Re: ID and Scientific Utility

Denis Lamoureux (dlamoure@gpu.srv.ualberta.ca)
Fri, 26 Sep 1997 15:09:01 -0600 (MDT)

Hi Terry,

On Fri, 26 Sep 1997, Terry M. Gray wrote:

> Denis et al.
>
> No doubt there is some truth to Denis' claims here, especially with most
> modern expressions of evangelicalism. But certainly the "evangelicalism"
> of C. Hodge, A.A. Hodge, and B.B. Warfield, and even J.G. Machen could and
> even did come to terms with evolution.

Charles Hodge did not come to terms with evolution--he died an
antievolutionist. However, I speculated in my dissertation that given more
time to deal with the scientific data he probably could have since there
is evidence he had hermeneutical plasticity to do so.
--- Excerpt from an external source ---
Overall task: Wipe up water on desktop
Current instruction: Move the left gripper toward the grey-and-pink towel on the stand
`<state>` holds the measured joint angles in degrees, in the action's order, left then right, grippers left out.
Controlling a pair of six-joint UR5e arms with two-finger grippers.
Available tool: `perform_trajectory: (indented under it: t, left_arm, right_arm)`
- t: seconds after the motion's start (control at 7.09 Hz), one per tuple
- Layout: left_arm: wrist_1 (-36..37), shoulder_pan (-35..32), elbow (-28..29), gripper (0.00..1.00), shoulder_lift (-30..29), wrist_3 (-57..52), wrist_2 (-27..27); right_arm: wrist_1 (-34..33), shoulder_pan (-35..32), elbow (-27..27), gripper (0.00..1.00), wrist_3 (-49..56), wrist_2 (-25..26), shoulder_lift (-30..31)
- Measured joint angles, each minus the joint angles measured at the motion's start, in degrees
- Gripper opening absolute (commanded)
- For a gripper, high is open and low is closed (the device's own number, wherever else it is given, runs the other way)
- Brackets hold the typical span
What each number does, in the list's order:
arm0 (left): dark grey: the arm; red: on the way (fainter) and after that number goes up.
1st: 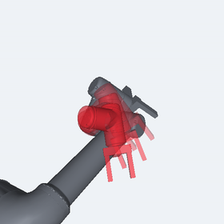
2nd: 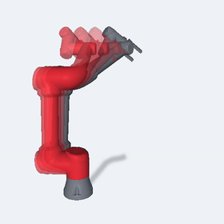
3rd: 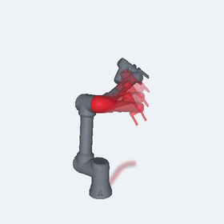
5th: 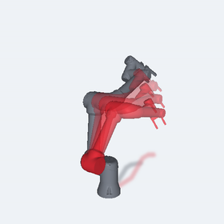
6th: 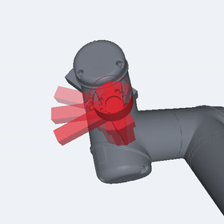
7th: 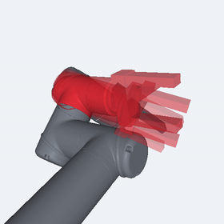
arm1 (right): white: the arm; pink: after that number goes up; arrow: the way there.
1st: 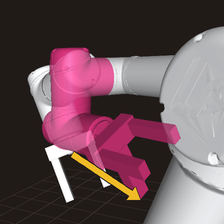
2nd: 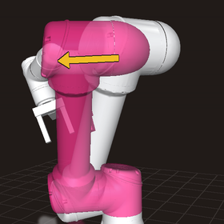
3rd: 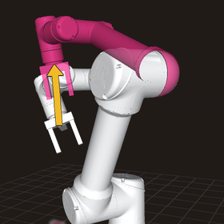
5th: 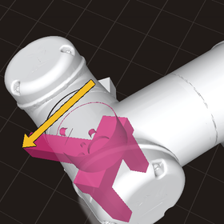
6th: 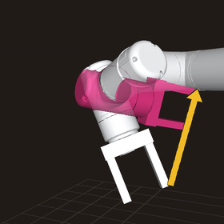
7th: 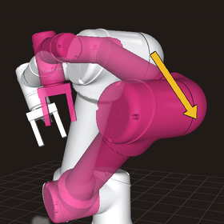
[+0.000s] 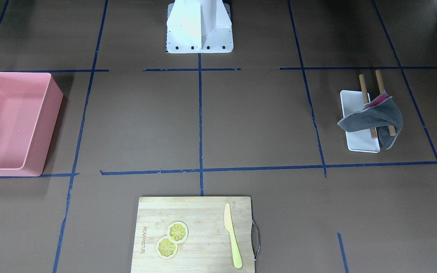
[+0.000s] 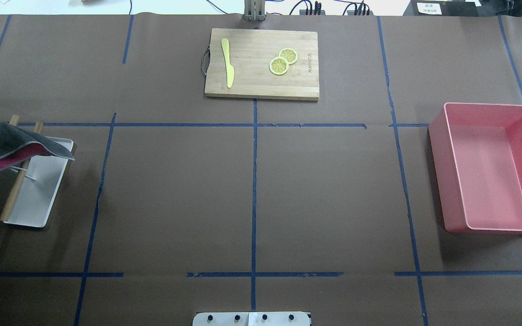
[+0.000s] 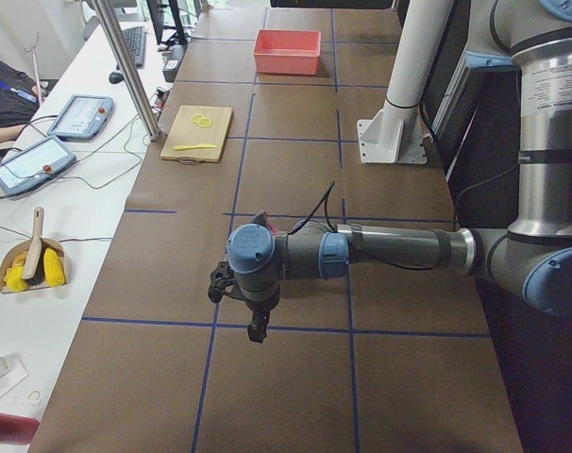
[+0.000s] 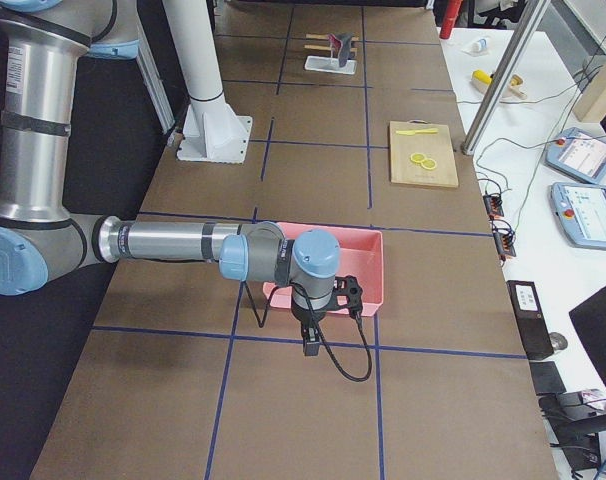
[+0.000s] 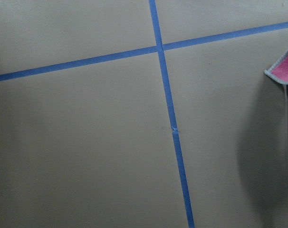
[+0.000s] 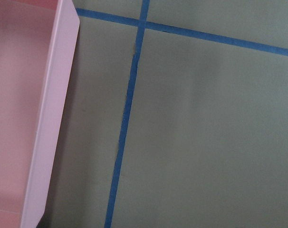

Their hermeneutic (and mine, I
> guess) is much more concordistic (without necessarily denying that
> scripture serves a different purpose and may not intersect with science and
> "secular" history too often) than Denis prefers, especially at points such
> as the origin of Adam, but much less so than much of modern evangelicalism
> as represented by young-earth creationists and perhaps modern advocates of
> day-age theories (although, no doubt, the Old Princeton guys were
> day-agers).

Yep. And I still think you are inconsistent. Please distinguish between
historico-scientific concordism and ontological/theological concordism.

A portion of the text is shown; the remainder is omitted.